Are You a Victim of the Big Investment Con?

07/07/2009 08:48 pm 20:48:52 | Updated May 25, 2011

If you think you're going to get rich investing in the stock market, you are a victim of the biggest investing con.

According to a study by Dalbar, Inc., over the last 20 years, the annualized returns of equity investors was 1.87%, which was less than inflation of 2.89%.

The markets weren't the cause of these dismal returns. The S&P 500 had an average rate of return of 8.35%.

Why the difference?

Investors rely on brokers to tell them when to buy, when to sell and how to pick hot performing mutual funds. The premise is they can add value. The reality is they don't.

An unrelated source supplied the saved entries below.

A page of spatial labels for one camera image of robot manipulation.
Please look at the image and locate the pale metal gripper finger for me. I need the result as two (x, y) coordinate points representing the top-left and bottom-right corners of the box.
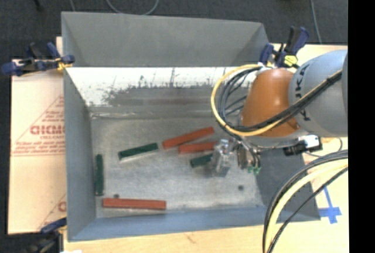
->
(216, 139), (236, 159)
(208, 155), (233, 178)

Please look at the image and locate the dark green flat block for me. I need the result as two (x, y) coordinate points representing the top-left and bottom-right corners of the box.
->
(189, 153), (214, 169)
(117, 142), (159, 160)
(94, 153), (105, 197)

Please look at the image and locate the red-brown flat block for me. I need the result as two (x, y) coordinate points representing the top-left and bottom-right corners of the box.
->
(102, 197), (168, 211)
(178, 141), (219, 155)
(162, 126), (216, 150)

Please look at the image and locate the grey metal bin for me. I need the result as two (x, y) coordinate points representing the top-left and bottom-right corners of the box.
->
(60, 11), (321, 242)

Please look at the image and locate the brown cardboard board red print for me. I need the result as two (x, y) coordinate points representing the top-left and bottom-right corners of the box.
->
(7, 36), (69, 235)

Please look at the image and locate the black cylinder on white bracket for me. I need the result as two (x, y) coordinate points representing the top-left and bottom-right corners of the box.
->
(282, 134), (323, 156)

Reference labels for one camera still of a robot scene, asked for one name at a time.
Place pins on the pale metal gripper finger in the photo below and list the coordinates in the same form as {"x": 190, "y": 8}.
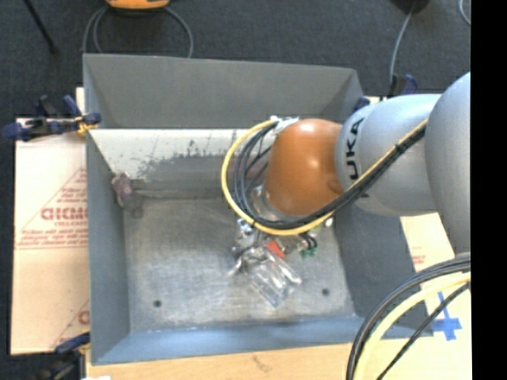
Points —
{"x": 239, "y": 267}
{"x": 240, "y": 251}

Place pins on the clear plastic bottle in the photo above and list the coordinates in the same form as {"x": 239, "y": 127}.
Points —
{"x": 275, "y": 281}

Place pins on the grey metal bin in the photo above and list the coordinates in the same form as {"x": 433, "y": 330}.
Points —
{"x": 178, "y": 251}

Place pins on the small purple toy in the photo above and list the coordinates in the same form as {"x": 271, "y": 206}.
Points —
{"x": 123, "y": 188}

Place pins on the brown cardboard board red print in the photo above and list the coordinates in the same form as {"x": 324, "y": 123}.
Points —
{"x": 47, "y": 251}

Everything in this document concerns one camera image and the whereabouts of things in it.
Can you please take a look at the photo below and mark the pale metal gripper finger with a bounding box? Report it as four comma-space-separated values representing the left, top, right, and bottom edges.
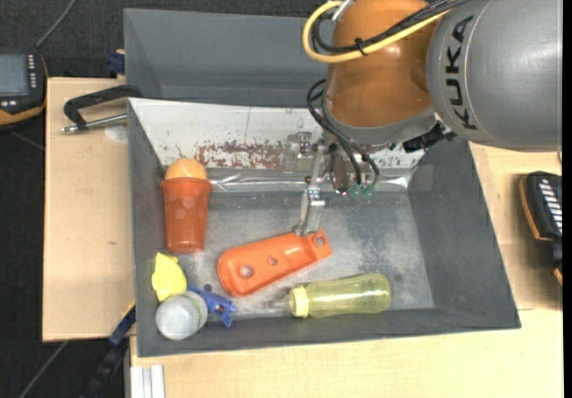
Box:
292, 189, 315, 236
306, 189, 326, 237

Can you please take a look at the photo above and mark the orange plastic bottle with holes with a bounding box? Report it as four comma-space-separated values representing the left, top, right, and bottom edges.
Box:
216, 227, 334, 298

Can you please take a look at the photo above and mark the grey metal bin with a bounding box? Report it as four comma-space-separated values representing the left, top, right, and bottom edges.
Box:
122, 7, 522, 358

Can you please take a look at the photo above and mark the clear yellow plastic bottle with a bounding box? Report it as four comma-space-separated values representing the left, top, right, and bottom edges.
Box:
284, 272, 392, 319

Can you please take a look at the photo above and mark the orange dotted plastic cup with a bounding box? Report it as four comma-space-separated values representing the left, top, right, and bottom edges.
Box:
159, 176, 214, 255

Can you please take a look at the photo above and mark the orange-yellow ball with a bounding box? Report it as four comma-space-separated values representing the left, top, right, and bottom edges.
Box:
164, 157, 209, 182

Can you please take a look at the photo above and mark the yellow crumpled cloth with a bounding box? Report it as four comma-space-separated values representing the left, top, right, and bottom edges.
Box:
150, 251, 189, 303

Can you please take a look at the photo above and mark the white spray bottle blue trigger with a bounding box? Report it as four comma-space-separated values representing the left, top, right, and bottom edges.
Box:
155, 284, 237, 342

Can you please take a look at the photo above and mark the pale brown flat board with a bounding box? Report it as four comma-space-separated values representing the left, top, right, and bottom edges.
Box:
41, 76, 137, 343

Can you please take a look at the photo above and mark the black cylinder on white bracket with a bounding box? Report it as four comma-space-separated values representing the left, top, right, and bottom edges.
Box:
400, 122, 458, 154

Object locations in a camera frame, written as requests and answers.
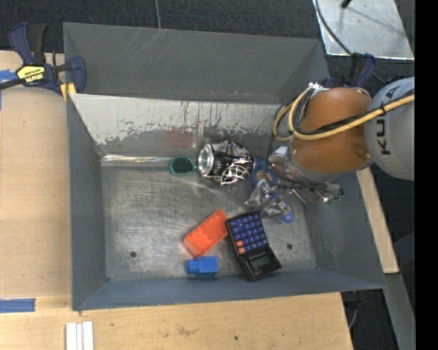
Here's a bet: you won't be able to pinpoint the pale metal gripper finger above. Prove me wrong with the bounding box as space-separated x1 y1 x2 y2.
244 180 280 209
260 197 292 220

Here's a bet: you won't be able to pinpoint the black calculator with blue keys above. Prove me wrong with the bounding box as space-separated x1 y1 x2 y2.
224 211 283 283

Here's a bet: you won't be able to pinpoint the crushed black and silver can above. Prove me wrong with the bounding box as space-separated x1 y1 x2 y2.
196 139 257 187

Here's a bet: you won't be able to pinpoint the orange flat block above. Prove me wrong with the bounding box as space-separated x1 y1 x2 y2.
182 209 230 259

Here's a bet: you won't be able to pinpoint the green sunglasses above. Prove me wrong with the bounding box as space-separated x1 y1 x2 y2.
167 155 199 176

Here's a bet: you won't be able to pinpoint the blue plastic block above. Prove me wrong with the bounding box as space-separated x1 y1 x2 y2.
185 255 220 280

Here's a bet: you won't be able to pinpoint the grey metal bin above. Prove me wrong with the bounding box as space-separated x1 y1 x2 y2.
61 22 388 311

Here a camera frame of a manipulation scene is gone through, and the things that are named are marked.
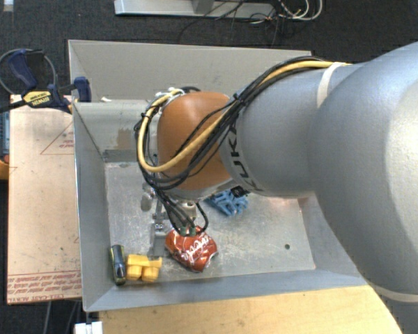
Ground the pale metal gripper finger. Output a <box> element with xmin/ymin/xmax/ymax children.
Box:
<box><xmin>140</xmin><ymin>182</ymin><xmax>157</xmax><ymax>212</ymax></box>
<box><xmin>149</xmin><ymin>221</ymin><xmax>167</xmax><ymax>257</ymax></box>

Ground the yellow toy block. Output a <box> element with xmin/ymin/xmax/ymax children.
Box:
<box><xmin>125</xmin><ymin>253</ymin><xmax>163</xmax><ymax>283</ymax></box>

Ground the crushed red drink can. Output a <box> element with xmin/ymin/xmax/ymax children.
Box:
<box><xmin>164</xmin><ymin>228</ymin><xmax>219</xmax><ymax>273</ymax></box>

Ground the blue plastic toy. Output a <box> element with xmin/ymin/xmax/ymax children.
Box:
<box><xmin>205</xmin><ymin>189</ymin><xmax>249</xmax><ymax>217</ymax></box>

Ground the dark green cylinder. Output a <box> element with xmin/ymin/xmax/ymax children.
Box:
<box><xmin>109</xmin><ymin>244</ymin><xmax>127</xmax><ymax>287</ymax></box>

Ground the grey metal bin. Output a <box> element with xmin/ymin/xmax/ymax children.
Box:
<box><xmin>68</xmin><ymin>39</ymin><xmax>369</xmax><ymax>312</ymax></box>

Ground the brown cardboard board, red print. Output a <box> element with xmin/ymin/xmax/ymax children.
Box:
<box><xmin>6</xmin><ymin>94</ymin><xmax>83</xmax><ymax>305</ymax></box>

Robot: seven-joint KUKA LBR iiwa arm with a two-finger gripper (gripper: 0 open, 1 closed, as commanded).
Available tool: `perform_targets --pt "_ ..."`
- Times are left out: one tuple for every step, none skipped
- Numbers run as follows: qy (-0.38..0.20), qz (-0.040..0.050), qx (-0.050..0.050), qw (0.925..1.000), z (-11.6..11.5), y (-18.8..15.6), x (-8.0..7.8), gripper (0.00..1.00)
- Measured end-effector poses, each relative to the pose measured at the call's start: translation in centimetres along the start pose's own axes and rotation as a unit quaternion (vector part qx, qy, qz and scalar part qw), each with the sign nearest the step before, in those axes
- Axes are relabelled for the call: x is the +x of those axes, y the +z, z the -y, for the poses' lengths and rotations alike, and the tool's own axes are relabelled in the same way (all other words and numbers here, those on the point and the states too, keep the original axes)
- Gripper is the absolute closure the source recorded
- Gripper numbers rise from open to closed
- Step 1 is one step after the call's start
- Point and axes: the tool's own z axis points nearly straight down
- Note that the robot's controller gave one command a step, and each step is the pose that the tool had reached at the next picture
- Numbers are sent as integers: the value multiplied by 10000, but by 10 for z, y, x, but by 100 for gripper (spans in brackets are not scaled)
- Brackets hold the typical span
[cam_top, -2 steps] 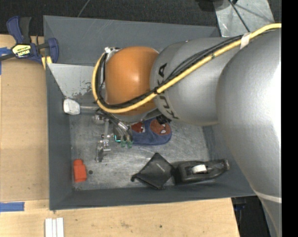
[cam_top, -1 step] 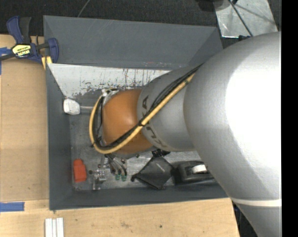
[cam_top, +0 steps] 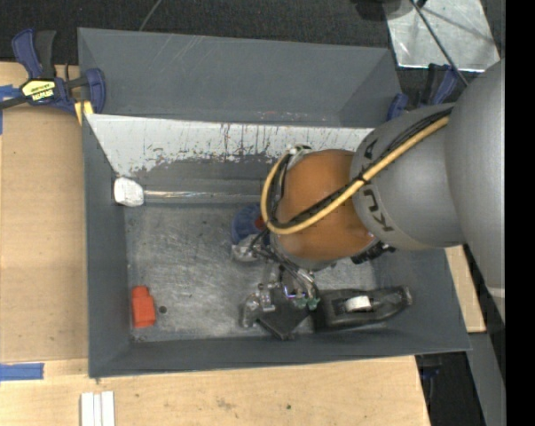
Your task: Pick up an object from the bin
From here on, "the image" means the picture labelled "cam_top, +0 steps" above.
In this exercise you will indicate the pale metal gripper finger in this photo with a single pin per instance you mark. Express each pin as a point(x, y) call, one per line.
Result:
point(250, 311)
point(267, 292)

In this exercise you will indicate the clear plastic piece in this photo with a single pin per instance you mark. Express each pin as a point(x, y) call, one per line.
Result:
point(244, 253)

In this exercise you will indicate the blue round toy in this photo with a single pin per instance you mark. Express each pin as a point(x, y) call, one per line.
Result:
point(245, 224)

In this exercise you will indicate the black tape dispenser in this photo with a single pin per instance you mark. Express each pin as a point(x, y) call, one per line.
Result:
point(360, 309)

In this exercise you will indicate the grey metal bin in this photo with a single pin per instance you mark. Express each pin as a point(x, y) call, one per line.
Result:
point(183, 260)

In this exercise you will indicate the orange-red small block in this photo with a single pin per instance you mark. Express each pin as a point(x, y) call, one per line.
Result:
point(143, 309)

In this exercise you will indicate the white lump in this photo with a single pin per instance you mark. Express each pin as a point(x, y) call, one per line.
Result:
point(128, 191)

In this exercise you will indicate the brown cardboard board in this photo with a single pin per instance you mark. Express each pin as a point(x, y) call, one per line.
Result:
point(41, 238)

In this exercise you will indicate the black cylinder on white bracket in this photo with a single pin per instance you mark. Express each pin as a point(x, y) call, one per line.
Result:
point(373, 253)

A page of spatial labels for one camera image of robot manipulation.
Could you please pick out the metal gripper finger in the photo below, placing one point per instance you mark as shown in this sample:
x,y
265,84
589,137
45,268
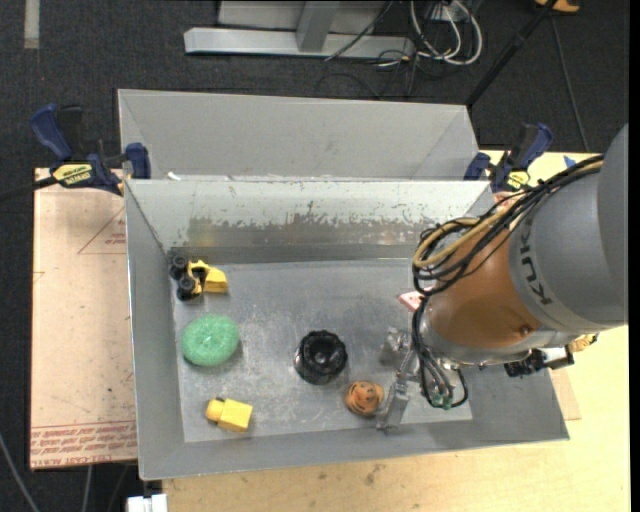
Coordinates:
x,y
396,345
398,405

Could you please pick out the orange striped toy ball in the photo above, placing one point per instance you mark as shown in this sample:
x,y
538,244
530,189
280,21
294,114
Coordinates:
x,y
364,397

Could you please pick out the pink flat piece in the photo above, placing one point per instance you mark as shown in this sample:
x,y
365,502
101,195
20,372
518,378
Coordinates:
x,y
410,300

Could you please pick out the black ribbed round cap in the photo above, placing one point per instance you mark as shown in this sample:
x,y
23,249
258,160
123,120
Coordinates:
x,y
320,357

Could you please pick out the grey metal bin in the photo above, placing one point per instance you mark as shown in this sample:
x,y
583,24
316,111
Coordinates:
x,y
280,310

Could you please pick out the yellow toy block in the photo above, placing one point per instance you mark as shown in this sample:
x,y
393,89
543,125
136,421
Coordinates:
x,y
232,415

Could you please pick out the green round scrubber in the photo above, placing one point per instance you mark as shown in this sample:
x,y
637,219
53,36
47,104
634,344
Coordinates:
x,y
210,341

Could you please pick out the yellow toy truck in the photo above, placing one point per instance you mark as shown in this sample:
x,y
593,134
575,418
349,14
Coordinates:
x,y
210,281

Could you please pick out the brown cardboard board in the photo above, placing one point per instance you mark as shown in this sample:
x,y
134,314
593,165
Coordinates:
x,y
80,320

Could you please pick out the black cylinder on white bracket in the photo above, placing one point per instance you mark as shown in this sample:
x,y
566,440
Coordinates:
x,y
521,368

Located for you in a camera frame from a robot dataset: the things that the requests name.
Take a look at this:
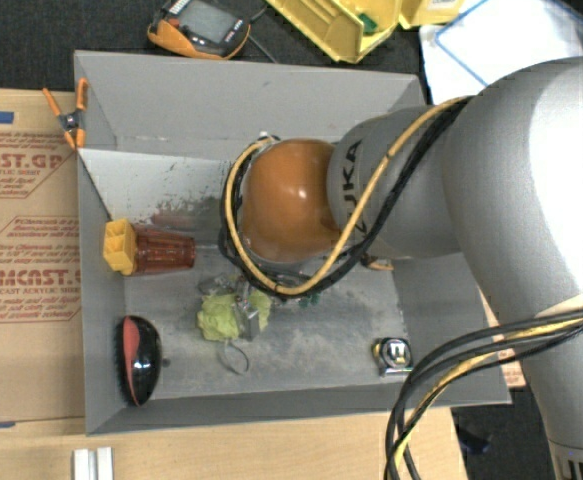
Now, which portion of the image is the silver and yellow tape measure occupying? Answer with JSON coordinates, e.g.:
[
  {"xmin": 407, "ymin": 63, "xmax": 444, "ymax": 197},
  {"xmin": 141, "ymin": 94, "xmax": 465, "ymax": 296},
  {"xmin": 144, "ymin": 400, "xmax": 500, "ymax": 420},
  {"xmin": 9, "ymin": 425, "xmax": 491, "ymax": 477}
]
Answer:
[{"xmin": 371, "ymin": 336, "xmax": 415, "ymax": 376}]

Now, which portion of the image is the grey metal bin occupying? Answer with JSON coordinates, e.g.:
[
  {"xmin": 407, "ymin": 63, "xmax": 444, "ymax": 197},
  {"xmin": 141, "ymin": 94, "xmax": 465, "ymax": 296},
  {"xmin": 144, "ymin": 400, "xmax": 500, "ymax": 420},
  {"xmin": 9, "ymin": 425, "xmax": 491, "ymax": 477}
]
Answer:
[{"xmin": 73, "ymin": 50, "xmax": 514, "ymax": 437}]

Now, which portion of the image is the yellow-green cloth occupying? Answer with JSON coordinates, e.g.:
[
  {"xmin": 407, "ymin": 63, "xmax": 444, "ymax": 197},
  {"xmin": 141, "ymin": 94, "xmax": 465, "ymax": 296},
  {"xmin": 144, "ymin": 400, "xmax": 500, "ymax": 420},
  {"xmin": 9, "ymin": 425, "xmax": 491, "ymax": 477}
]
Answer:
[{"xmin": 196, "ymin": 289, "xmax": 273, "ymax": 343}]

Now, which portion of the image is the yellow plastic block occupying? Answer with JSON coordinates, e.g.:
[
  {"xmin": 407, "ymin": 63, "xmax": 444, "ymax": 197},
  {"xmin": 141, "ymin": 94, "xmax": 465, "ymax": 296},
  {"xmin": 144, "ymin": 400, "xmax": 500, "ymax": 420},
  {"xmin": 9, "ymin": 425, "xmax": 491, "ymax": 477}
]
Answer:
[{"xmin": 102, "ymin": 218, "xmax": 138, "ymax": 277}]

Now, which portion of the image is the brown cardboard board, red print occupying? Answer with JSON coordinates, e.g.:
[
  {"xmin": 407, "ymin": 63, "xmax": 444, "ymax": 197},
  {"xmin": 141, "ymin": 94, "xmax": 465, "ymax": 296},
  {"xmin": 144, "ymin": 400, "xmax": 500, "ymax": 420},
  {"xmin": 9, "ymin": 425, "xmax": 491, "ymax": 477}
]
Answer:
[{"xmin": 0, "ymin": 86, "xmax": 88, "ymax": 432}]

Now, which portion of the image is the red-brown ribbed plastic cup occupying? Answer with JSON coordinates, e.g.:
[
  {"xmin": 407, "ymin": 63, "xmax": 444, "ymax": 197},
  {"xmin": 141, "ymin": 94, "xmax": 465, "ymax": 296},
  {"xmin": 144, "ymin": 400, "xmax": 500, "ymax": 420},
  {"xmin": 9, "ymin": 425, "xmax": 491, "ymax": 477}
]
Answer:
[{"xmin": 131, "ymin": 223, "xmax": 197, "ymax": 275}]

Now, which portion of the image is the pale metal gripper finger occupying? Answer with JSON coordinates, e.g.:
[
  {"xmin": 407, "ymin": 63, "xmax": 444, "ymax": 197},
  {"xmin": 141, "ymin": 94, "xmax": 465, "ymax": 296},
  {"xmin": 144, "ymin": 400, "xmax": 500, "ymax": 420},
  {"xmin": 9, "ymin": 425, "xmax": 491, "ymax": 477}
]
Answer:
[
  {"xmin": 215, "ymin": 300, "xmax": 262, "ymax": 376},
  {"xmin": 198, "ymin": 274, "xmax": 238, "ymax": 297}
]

There is another insidious factor at play. I didn't appreciate it until I made an appearance on CNBC to discuss the relative merits of 401(k) plans. My position was that these plans are rife with excessive fees and costs, poor investment choices and conflicts of interest. The other guest didn't quarrel with these views, but encouraged employees to invest anyway because "it is so easy."

Brokers, advisors and the financial media encourage you to invest in the markets because it is good for their business.

In this week's video, I discuss alternatives to investing in the stock market. They involve hard work, personal discipline, living frugally and believing and investing in yourself.

It reflects the values upon which this country was built.

There is nothing "easy" about it.

And that's precisely the point.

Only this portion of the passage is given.